▸ **EXERCISE REQUIREMENTS**: Lines from the top of the entries down to the line with "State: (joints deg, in" must be set down exactly as they stand, with both ends retained.

Extracted records
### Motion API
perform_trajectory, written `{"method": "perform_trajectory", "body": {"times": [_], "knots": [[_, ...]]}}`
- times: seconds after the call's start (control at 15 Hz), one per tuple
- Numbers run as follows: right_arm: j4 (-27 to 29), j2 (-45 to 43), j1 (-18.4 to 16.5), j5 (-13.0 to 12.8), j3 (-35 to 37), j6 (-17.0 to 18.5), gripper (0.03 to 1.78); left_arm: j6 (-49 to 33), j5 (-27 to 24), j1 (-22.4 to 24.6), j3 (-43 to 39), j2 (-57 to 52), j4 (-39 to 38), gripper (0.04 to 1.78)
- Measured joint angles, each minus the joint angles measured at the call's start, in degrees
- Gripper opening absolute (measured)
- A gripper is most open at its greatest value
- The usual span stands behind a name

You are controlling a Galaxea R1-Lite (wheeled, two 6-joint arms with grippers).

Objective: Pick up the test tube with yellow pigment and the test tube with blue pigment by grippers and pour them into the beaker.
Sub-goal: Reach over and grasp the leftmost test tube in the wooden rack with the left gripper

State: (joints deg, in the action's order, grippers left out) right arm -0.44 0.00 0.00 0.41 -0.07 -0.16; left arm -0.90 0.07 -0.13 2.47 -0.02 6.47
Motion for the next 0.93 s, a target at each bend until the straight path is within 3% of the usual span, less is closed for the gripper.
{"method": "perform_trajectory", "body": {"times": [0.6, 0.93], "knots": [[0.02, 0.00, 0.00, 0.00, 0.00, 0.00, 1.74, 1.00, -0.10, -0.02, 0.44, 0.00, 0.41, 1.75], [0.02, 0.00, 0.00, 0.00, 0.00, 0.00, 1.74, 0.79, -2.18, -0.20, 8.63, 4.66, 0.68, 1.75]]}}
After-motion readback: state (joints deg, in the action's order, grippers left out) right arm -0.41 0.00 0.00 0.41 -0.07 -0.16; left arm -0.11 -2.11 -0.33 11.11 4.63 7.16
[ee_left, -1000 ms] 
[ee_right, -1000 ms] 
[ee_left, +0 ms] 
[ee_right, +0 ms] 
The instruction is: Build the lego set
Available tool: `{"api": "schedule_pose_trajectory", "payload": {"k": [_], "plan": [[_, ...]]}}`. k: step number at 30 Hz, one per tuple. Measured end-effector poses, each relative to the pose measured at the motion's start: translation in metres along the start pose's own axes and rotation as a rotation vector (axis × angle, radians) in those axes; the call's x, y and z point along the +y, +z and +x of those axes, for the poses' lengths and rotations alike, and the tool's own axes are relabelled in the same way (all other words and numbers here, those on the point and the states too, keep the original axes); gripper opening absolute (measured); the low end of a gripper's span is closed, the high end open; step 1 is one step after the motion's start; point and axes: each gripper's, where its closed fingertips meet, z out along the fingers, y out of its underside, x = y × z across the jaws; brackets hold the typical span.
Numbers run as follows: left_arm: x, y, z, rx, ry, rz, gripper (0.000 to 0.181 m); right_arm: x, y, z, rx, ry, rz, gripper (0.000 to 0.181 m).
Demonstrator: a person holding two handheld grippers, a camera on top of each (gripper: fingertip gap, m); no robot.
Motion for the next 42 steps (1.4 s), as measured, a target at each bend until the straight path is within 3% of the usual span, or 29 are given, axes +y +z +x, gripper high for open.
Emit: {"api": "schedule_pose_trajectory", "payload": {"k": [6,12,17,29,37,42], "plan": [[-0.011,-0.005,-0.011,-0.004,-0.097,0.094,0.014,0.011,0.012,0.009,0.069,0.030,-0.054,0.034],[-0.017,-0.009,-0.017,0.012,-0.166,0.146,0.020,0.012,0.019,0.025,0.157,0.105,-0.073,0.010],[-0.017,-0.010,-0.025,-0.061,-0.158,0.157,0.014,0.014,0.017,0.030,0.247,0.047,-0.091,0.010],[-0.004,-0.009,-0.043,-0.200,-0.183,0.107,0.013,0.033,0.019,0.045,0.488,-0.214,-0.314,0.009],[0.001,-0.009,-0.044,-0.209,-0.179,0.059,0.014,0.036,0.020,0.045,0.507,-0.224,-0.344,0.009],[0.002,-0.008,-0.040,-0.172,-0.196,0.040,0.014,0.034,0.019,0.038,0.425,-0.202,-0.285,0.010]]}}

▸ **REPLY TO THE TASK**:
### Motion API
perform_trajectory, written `{"method": "perform_trajectory", "body": {"times": [_], "knots": [[_, ...]]}}`
- times: seconds after the call's start (control at 15 Hz), one per tuple
- Numbers run as follows: right_arm: j4 (-27 to 29), j2 (-45 to 43), j1 (-18.4 to 16.5), j5 (-13.0 to 12.8), j3 (-35 to 37), j6 (-17.0 to 18.5), gripper (0.03 to 1.78); left_arm: j6 (-49 to 33), j5 (-27 to 24), j1 (-22.4 to 24.6), j3 (-43 to 39), j2 (-57 to 52), j4 (-39 to 38), gripper (0.04 to 1.78)
- Measured joint angles, each minus the joint angles measured at the call's start, in degrees
- Gripper opening absolute (measured)
- A gripper is most open at its greatest value
- The usual span stands behind a name

You are controlling a Galaxea R1-Lite (wheeled, two 6-joint arms with grippers).

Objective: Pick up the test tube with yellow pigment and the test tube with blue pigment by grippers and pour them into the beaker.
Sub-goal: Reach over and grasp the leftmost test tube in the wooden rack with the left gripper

State: (joints deg, in the action's order, grippers left out) right arm -0.44 0.00 0.00 0.41 -0.07 -0.16; left arm -0.90 0.07 -0.13 2.47 -0.02 6.47

This answer is now finished.